Several strands in the intellectual and legal history of the United States came together in the 1970’s to spur a movement for deregulation.

1. There was a general disillusionment with the Government at all levels.

2. There was increasing doubt that the Government regulators in the economic area really had the techniques to do their jobs, even assuming a study purpose.

3. Proponents of the "market", of the teachings of Adam Smith and David Hume, could point to the increasing contrasts in economic growth between Japan and Germany on the one hand and, for instance, the Great Britain on the other.


Commercial aviation was a likely candidate for deregulation for several reasons. One thing, it had glamour and was highly visible; for another, there were relatively few participants, in contrast, for example, with trucking: Some 8 Airlines provided about 90% of the service, and even with local service and non-scheduled carriers added in, the number of interest groups was small and the database accessible. Further, while several labor unions were involved in commercial aviation, there would be no enormous power group to contend with, such as the railway brother-hoods or the teamsters. Finally, an interesting change had been taking place in aviation - both International and Domestic; as more and more discretionary travel took place by air, aviation seemed to be ripe for real experiment in price elasticity; both the experience with international charters suggested that the fundamental premise of price conformity might be worth challenging. If Civil Aviation had always been the object of governmental care, as the attitudes toward that care were changing.
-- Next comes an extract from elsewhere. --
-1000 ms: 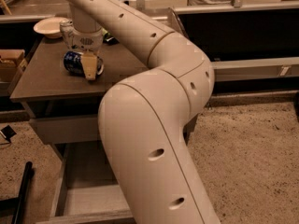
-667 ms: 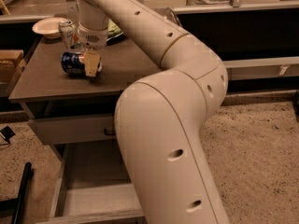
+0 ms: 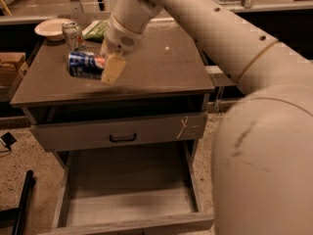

The President Gerald Ford asked the Congress to establish a National Commission on regulatory reform. His idea was to launch a joint effort by congress, the executive branch, and the public sector to identify and eliminate, as he said, "federal rules and regulations that increase costs to the consumer without any good reason in today's economic climate".

In part, the President's initiative reflected his determination to restore confidence in the Government after the crisis of the last years.


The hearings in effect required the Ford Administration to move from general statements in favour of regulatory reform to specific commitments. The cab established an internal study group on regulatory Reform under a special staff, and department of transportation prepared for testimony to the Kennedy committee.

On the first day of the hearing, the acting secretary of transportation, John W. Barnum, came forward with the detailed criticism of airline regulation by the cab- on market entry, on anti competitive agreements, and on rate making. He suggested a number of reforms that might be made administratively, notably price flexibility- a "zone of reasonableness" within which fares could be set by different carriers for different flights without need for permission by the Civil Aviation Board.

Meanwhile, the Kennedy Hearings assembled a massive record of testimony - not only by airline and Government Officials, but by numerous economists who had been invited by the committee to take a hard look at the assumptions under which economic regulation of civil aviation had been controlled.


From the point of view of the Civil Aviation Board, a slowdown in route grants made sense: In a time of low load factors and rising costs, why should the Civil Aviation Boardcontinue to add capacity, unless service to the public was inadequate. From the point of view of the new breed of "anti regulators" discovery of the Route Moratorium was the major indictment: Not only did the moratorium suggest policy making behind closed doors, without a hearing or record, worse, the route Moratorium amounted, in the eyes of the reformers, to a complete barrier to market entry, i.e. to elimination of the only real opportunity for the forces of competition to affect the air transport system.

In the sub-committee's view, the Civil Aviation Board's route policies in general and its present route practices and procedures in particular have tended to thwart the provision of low-cost air transportation to the American public. Its respective entry policies have inhibited price competition that might otherwise have brought about low fares and fuller planes; they have tended to stabilize the market shares of major firms. On the other hand, the Civil Aviation Board had made serious and successful efforts to promote the expansion of the Nation's air transport system and to produce a reasonably efficient route network; it had also avoided carrier bankruptcy.

Moreover, procedural considerations suggested the need for fairly simple, coherent route award standards- standards that avoided giving the Civil Aviation Board discretion to handout such valuable commodities as routes free from effective Court review. Such standards could be found in a system that moved towards awarding routes to those "fit, willing and able" to fly them.